In 1982, a girl named Norma became the image of the Catalan autonomous government's campaign for the normalization of the Catalan language at the end of 40 years of repression under Franco. Now, almost another 40 years later, Catalan continues to struggle to defend itself, but in increasingly complex terrain and with more sophisticated weapons, including artificial intelligence. So that Norma can continue to be heard, even in dialogue with computers and virtual assistants such as Siri or Alexa, the Catalan administration is promoting the AINA project, for the digital normalization of Catalan.
Created by the government's Digital Policies department, the AINA project aims to generate a corpus and computer models of the Catalan language to provide the resources necessary so that companies can create applications based on artificial intelligence such as voice assistants, conversational agents or machine translators.
Digital extinction
"The aim of the government is for the public to be able to interact with the digital world in Catalan", explained the digital policies minister, Jordi Puigneró, in the press conference held to present the project.

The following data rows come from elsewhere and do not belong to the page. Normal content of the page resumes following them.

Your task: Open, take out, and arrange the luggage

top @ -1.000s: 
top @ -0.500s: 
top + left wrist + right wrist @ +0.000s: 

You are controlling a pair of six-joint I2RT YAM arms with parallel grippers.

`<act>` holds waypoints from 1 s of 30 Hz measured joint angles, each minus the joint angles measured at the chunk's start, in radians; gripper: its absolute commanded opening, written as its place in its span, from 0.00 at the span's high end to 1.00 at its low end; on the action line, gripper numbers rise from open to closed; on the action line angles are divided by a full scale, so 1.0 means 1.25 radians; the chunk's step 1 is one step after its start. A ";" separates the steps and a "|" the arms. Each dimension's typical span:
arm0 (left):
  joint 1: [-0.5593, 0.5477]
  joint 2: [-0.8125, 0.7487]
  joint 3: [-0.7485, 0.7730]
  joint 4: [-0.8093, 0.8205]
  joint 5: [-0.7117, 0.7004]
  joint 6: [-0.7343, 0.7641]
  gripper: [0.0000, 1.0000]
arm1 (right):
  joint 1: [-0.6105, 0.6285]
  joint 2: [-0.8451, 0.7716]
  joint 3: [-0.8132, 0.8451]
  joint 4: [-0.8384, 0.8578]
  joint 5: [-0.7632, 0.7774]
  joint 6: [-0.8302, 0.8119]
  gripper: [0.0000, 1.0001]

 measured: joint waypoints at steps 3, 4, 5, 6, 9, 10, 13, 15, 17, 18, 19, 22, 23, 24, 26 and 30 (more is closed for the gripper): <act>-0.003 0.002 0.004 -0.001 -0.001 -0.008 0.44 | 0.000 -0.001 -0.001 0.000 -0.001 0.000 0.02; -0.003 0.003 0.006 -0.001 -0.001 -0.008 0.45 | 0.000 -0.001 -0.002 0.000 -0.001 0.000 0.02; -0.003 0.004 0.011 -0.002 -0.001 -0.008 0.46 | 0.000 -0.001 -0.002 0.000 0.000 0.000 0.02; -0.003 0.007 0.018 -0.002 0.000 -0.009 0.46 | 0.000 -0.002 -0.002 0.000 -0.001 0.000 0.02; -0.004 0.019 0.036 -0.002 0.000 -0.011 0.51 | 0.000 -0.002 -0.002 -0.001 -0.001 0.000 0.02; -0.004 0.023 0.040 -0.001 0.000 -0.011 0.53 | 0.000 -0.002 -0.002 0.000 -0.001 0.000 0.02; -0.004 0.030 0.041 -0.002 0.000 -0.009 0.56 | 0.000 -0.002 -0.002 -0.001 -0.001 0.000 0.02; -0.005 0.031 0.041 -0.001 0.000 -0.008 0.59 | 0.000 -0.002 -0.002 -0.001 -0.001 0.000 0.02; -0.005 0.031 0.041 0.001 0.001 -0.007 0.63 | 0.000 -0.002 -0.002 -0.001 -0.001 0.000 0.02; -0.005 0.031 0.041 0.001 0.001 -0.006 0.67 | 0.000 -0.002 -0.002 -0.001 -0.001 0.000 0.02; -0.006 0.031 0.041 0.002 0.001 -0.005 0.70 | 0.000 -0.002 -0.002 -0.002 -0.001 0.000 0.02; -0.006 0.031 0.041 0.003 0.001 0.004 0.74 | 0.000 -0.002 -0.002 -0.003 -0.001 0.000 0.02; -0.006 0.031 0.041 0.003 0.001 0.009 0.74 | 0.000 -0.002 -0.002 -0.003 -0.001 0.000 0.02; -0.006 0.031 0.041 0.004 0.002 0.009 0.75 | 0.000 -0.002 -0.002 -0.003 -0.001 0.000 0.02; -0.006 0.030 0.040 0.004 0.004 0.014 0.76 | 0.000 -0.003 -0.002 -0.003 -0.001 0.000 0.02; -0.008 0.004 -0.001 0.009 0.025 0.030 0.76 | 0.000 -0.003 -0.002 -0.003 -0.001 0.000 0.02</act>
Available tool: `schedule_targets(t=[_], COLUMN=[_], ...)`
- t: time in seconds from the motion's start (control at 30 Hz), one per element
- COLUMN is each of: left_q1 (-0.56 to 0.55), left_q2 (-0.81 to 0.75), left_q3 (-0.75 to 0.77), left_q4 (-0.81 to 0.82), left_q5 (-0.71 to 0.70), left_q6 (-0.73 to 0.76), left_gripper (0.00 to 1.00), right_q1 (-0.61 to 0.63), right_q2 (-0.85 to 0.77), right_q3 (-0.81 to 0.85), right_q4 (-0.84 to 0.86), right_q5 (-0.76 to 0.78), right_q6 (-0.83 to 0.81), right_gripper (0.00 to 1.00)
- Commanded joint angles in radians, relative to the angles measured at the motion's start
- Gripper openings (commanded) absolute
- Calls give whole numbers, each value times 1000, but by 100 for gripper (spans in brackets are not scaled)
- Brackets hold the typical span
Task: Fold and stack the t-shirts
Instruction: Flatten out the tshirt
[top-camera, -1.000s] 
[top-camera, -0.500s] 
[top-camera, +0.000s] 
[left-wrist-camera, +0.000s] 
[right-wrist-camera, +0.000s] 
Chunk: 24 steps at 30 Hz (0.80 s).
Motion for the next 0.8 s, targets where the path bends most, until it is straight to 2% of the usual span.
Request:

Puigneró recalled that a study carried out in 2011 by the European Network of Excellence META-NET warned that more than 20 European languages, including Catalan, face digital extinction if they do not receive more technological support in areas such as simultaneous translation, voice interaction, textual analysis and the availability of language resources. The minister warned that Catalan will survive if it can also be used normally in the new digital context, as "a useful and competitive language".
Supercomputing Centre
Counting on a budget of 13.5 million euros between 2020 and 2024 which is expected to be funded by a European grant from NextGenerationEU, the project starts with an initial contribution of 250,000 euros from the Catalan administration's digital policies area that has been assigned to the Barcelona Supercomputing Centre (BSC).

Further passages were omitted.